• _ASSIGNED TASK_: Each line below from the one containing "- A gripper" through the one containing "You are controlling" should be output exactly as it stands, and no other line should appear.

== SOURCE DATA ==

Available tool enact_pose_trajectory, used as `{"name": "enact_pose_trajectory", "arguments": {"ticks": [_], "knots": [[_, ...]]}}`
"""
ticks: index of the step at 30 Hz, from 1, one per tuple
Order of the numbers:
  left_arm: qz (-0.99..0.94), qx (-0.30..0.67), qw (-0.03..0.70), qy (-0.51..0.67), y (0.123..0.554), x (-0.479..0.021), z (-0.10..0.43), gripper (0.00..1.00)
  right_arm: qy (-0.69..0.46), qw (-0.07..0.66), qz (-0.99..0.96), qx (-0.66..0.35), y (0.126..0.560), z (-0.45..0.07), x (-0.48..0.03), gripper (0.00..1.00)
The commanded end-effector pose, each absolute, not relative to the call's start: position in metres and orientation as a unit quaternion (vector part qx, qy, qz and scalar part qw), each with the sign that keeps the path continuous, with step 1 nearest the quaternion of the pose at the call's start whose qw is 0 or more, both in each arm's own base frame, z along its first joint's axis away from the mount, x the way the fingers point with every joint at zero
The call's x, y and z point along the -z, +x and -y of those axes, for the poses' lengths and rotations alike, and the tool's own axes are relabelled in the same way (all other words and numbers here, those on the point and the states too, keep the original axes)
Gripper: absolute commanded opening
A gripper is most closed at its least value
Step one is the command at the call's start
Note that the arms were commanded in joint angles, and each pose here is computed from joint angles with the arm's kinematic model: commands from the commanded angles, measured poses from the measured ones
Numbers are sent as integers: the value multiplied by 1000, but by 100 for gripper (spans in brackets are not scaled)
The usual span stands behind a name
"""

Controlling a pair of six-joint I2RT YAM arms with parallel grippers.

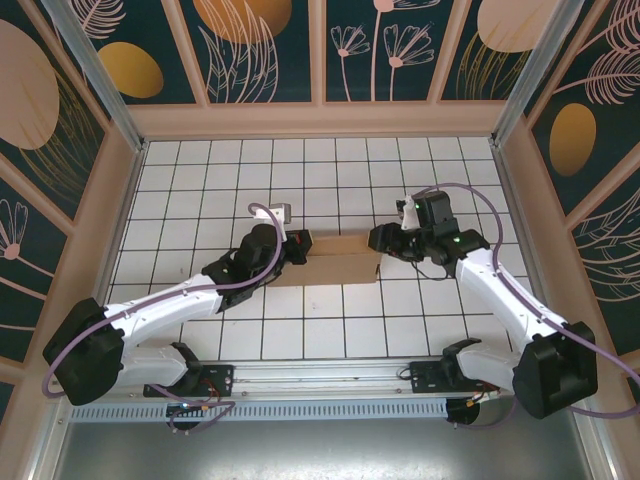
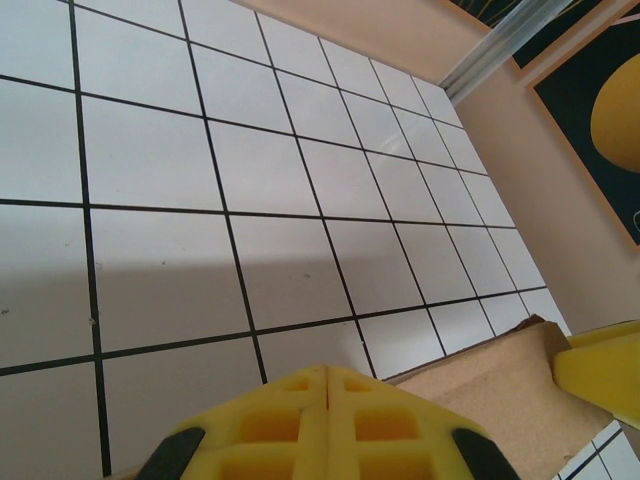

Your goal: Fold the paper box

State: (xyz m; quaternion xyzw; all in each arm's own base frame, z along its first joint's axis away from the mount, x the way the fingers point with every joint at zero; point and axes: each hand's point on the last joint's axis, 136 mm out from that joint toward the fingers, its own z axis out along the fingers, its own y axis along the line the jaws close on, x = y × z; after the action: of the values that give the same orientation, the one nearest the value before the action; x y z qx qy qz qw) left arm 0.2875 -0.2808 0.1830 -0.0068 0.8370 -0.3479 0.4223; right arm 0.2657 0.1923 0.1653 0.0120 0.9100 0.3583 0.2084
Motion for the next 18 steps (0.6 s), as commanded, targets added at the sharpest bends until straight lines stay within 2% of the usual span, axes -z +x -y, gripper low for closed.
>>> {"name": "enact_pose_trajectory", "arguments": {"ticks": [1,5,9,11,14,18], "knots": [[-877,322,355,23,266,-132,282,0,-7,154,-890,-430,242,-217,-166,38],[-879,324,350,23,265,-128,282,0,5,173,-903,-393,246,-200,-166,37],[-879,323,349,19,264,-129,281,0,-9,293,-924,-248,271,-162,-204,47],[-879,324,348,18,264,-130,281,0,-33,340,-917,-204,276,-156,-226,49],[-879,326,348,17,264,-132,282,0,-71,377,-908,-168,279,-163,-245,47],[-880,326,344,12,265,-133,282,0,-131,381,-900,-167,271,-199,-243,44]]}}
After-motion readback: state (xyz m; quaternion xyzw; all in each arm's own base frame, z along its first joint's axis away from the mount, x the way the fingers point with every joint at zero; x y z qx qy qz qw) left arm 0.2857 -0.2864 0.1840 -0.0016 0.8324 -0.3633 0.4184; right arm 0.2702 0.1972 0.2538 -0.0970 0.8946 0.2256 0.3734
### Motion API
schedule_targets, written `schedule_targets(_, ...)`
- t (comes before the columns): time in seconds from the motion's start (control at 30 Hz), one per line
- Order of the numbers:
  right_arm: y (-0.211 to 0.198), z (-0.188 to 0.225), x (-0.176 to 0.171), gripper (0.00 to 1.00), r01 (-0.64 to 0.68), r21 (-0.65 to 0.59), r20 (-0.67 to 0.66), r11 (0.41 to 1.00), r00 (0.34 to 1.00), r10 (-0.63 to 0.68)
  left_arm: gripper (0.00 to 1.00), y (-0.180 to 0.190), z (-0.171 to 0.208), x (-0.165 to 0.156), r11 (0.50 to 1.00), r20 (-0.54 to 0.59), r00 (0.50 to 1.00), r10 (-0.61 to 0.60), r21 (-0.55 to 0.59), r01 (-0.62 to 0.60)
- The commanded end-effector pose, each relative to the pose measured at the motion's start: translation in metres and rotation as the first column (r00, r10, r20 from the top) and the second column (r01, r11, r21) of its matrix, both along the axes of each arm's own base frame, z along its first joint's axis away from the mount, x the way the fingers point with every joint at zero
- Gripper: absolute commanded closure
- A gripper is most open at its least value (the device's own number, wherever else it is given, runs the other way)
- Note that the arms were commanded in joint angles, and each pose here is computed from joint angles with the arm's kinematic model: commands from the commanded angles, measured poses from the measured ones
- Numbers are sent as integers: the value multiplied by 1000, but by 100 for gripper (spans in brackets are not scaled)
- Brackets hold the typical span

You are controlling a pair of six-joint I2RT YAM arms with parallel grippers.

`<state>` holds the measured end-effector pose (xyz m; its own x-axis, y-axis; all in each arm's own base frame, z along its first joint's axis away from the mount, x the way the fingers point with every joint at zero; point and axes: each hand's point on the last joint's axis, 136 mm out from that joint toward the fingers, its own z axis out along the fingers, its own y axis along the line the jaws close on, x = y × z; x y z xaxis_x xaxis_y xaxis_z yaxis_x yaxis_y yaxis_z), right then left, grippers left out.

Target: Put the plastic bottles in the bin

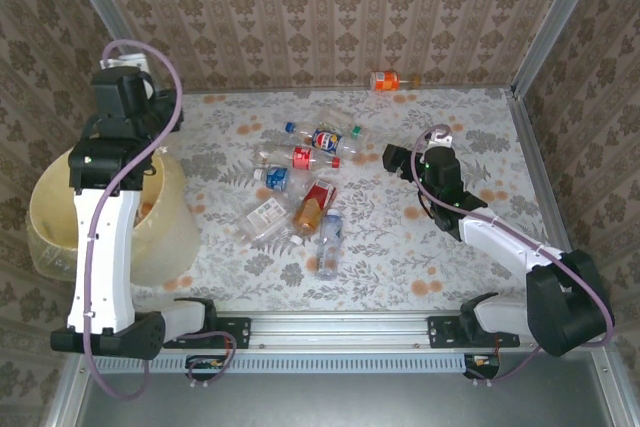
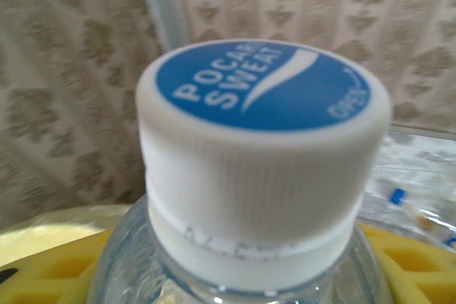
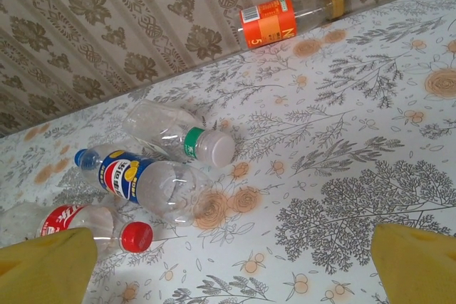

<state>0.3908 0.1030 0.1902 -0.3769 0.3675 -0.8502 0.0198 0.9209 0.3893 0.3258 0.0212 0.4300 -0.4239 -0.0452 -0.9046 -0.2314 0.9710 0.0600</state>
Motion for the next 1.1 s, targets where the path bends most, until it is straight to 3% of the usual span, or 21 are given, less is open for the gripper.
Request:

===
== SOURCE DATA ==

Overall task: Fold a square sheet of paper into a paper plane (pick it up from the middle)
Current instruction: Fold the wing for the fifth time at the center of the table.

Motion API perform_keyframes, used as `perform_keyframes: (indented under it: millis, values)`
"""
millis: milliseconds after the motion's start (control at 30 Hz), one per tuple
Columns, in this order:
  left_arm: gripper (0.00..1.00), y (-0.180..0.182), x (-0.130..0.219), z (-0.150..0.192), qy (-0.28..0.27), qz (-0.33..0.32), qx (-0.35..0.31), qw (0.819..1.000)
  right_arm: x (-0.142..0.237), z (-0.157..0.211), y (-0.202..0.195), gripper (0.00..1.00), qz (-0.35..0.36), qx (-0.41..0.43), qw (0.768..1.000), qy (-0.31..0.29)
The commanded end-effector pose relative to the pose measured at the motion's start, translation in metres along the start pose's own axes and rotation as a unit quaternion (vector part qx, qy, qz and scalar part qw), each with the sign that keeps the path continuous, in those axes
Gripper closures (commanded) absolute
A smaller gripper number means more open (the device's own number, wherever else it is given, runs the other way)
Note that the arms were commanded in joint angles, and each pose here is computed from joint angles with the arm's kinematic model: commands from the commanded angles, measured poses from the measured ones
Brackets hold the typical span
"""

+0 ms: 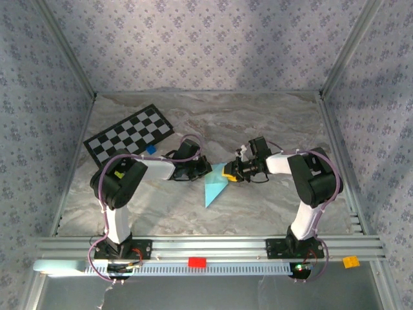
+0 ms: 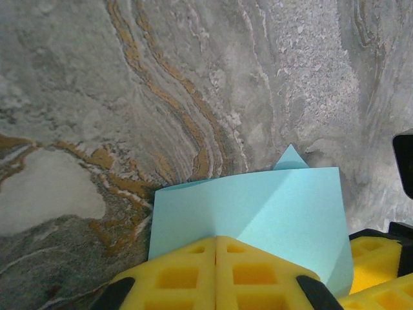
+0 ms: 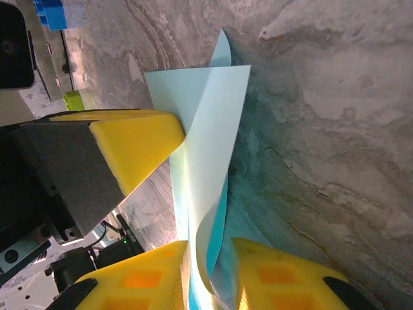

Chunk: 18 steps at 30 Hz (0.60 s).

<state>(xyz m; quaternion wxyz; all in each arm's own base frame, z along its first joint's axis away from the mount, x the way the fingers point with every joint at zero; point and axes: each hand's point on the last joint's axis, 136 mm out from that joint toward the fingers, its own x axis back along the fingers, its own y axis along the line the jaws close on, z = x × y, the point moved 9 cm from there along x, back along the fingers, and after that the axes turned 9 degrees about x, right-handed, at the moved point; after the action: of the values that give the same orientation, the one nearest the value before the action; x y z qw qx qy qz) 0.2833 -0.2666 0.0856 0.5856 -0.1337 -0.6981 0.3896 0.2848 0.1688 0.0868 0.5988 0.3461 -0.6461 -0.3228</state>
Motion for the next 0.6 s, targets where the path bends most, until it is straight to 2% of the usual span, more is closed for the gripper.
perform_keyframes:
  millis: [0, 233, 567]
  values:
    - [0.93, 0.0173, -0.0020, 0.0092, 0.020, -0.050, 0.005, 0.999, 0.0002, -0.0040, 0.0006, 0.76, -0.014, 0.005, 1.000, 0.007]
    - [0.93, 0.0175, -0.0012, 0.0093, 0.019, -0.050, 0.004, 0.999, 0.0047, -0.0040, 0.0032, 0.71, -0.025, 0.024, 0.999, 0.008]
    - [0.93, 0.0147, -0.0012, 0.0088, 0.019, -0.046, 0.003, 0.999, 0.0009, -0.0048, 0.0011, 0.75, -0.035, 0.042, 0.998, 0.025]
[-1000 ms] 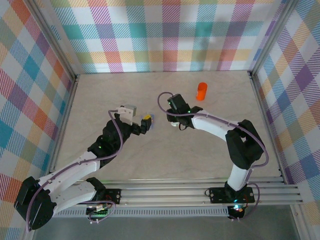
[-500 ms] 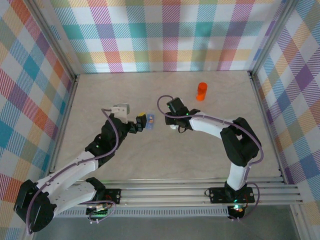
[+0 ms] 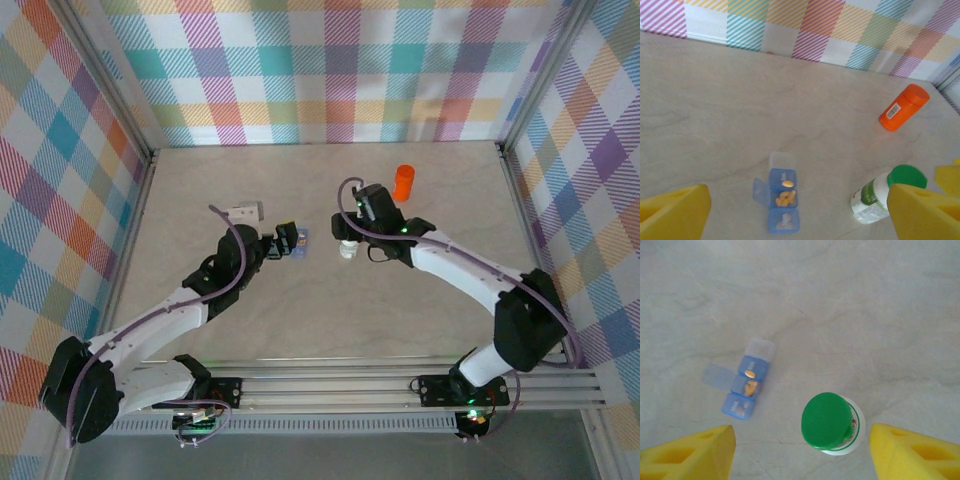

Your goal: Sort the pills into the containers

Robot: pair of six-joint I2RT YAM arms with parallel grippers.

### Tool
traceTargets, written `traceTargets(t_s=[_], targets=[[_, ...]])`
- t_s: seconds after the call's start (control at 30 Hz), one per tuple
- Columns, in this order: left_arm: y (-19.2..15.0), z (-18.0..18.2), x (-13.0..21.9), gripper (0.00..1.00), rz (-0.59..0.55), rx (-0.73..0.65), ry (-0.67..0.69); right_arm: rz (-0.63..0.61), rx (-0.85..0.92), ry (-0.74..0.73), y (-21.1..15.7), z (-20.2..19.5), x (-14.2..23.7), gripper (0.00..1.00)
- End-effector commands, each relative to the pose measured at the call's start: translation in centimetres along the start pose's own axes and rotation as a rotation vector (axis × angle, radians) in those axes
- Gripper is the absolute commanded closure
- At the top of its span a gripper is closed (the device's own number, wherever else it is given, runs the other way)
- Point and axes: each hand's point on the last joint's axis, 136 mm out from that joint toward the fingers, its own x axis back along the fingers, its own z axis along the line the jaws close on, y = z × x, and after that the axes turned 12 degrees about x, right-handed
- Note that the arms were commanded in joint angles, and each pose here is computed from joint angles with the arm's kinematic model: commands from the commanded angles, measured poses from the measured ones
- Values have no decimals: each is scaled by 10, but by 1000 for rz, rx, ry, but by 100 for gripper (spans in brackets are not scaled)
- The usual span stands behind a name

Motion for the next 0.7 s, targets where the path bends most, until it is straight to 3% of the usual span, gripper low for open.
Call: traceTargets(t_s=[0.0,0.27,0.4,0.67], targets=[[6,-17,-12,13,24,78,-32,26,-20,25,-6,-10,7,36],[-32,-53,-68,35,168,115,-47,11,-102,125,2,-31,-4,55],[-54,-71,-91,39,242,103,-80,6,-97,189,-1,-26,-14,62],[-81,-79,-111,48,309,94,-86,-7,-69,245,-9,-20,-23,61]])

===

• _TASK OUTPUT_:
- A gripper is most open at its least value (the device's own number, wherever else it is given, runs the other way)
- Note that the arms were commanded in joint angles, and each pose here is computed from joint angles with the arm's kinematic model: commands from the commanded angles, measured poses from the measured ones
- Numbers are sent as integers: the value multiplied by 1000, but by 100 for gripper (spans in brackets are not scaled)
- Brackets hold the typical span

You are controlling a pair of six-joint I2RT YAM arms with parallel grippers.

Nothing more will be written for this answer.